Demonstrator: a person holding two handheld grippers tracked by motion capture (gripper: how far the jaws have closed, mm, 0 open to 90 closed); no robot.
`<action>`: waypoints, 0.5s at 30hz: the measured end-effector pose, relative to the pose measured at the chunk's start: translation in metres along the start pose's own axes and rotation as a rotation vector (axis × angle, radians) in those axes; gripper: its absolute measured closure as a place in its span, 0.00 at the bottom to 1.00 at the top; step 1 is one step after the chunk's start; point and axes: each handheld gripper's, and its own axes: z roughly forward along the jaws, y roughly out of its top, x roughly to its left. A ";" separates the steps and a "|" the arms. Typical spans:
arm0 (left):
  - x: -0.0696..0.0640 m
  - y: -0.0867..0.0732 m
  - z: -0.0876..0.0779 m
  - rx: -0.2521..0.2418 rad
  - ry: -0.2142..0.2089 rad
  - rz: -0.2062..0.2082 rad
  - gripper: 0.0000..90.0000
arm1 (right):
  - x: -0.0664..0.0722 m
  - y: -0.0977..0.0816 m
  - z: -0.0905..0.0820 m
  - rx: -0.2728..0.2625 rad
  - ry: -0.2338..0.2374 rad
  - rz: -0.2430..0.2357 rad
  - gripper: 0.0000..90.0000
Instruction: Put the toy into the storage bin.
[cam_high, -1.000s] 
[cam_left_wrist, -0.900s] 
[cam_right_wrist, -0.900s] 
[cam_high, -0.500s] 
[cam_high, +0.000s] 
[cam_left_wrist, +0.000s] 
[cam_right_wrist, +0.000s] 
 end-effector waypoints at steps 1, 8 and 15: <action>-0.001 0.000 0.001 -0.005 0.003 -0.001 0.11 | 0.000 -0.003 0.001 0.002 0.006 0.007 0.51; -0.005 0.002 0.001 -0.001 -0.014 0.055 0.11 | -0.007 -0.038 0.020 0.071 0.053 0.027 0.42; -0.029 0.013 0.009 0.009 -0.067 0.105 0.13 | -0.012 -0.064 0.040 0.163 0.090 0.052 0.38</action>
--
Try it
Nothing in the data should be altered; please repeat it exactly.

Response below
Demonstrator: a person holding two handheld grippers tracked by motion capture (gripper: how far the jaws have closed, mm, 0 open to 90 closed); no robot.
`<action>`: waypoints, 0.5s at 30hz: the measured end-effector pose, relative to the pose measured at the chunk's start: translation in metres along the start pose's own axes and rotation as a rotation vector (axis × angle, radians) in those axes; gripper: its absolute measured closure as a place in its span, 0.00 at the bottom to 1.00 at the top; step 1 is one step after the chunk's start; point and axes: each handheld gripper's, and its own axes: z roughly forward along the jaws, y roughly out of its top, x roughly to its left. A ";" separates the steps and a "|" the arms. Typical spans:
arm0 (left):
  - x: -0.0696..0.0640 m
  - y: -0.0867..0.0732 m
  - z: -0.0876..0.0779 m
  - rx: -0.2521..0.2418 rad
  - ry: -0.2142..0.2089 rad
  - rz: -0.2062..0.2082 rad
  - gripper: 0.0000..90.0000
arm1 (right):
  - x: -0.0664..0.0722 m
  - y: -0.0977..0.0816 m
  - z: -0.0905..0.0820 m
  - rx: -0.2728..0.2625 rad
  - ry: -0.2338..0.2374 rad
  - rz: -0.2430..0.2357 rad
  - gripper: 0.0000..90.0000
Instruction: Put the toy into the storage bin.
[cam_high, -1.000s] 
[cam_left_wrist, -0.900s] 
[cam_right_wrist, -0.900s] 
[cam_high, -0.500s] 
[cam_high, +0.000s] 
[cam_left_wrist, +0.000s] 
[cam_right_wrist, +0.000s] 
 end-effector waypoints at steps 1, 8 and 15: <action>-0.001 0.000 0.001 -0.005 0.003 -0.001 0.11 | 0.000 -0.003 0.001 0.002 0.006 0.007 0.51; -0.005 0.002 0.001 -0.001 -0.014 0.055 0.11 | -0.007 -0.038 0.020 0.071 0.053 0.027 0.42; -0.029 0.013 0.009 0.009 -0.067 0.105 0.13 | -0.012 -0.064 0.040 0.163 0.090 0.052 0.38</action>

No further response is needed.